It was a duty Adolfo reviled and feared. For him to be seen with his brother would be a gross political discredit. He no longer had the privilege of working in politics – but in Cuba everything was political and he needed the job he had. How would his bosses feel about his going to visit an imprisoned CIA agent?

Anyway, here they were, together for the first time in ten years.

Emi went straight to it. “Listen! Have you read Isaac Deutscher’s volumes on Trotsky and Stalin? They are extraordinary works!”
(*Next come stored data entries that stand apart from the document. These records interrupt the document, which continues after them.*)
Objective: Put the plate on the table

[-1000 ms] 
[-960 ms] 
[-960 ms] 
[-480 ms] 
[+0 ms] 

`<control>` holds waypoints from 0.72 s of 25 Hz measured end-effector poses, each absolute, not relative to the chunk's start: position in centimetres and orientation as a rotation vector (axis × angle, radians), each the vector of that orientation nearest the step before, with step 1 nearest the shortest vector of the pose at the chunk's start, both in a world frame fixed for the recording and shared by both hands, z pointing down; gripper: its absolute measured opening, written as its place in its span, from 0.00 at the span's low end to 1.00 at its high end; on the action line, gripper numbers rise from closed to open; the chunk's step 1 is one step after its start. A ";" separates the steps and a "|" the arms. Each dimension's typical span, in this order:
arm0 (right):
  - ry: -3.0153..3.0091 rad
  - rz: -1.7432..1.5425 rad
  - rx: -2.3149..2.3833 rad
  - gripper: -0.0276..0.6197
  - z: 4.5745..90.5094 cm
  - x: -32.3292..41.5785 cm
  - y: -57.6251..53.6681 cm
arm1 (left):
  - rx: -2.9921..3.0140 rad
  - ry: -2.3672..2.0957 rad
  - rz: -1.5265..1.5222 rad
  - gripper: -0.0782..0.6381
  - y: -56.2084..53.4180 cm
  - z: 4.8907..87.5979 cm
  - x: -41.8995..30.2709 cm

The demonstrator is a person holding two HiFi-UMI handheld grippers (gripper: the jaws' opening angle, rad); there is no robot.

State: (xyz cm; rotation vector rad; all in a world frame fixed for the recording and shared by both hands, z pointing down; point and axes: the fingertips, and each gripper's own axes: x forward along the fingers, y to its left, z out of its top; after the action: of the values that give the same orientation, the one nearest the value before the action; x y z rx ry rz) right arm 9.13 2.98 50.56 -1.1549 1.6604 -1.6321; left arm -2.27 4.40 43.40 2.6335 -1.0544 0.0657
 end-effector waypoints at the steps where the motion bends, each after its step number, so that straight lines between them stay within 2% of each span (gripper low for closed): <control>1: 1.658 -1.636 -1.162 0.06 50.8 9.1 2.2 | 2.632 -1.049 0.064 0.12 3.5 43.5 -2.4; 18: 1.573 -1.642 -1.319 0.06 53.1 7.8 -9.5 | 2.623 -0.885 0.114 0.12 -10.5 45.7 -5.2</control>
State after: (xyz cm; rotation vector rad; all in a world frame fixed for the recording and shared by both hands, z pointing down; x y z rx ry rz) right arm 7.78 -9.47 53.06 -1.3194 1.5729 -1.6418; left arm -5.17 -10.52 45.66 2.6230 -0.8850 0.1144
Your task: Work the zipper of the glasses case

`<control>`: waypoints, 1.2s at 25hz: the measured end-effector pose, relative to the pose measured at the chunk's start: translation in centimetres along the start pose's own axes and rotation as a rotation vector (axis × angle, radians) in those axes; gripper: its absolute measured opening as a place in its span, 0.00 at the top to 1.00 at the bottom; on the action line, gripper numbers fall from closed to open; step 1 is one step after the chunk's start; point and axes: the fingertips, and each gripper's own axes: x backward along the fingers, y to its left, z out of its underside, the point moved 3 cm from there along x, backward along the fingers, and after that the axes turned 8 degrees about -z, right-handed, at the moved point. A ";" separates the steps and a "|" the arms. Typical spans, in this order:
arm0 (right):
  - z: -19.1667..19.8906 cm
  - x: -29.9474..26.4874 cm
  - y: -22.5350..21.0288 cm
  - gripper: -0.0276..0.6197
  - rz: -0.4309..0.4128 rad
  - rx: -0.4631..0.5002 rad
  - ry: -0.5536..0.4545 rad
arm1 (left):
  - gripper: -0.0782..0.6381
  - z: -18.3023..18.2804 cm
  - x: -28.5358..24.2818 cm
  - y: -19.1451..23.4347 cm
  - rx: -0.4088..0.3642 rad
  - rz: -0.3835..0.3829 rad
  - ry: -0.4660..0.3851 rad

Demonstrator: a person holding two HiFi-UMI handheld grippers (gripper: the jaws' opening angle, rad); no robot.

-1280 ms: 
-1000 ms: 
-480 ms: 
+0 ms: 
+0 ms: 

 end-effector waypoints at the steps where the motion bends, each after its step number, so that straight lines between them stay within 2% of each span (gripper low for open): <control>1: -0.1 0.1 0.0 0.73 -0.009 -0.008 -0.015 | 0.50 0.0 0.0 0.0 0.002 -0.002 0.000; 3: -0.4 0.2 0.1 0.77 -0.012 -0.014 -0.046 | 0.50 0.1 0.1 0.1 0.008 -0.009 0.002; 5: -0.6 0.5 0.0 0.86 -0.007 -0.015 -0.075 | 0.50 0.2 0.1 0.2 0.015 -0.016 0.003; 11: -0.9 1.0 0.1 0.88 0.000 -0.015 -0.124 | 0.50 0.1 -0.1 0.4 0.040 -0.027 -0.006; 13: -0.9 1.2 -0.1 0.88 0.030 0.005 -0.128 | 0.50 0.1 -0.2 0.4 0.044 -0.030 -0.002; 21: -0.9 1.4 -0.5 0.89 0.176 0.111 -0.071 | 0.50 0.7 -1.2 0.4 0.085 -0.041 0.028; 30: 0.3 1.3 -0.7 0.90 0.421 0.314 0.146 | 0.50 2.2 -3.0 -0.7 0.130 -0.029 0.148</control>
Given the vogue that Deutscher’s books had gained in Cuba, Adolfo was not surprised that Emi should have seen them. But Adolfo had found the books deeply revelatory; and the news that Emi shared his language in this crucial matter was a lightning-bolt. At a stroke, Emi had come close to his heart.

Adolfo grew animated and lit a cigar. He gave Emi his account of the microfaction episode, of his expulsion from the Party, and of «Zarathustra», the 80-page statement written by him and other comrades. Emi, for his part, was fully aware of the campaign that Fidel’s regime had waged against his brother and listened sympathetically.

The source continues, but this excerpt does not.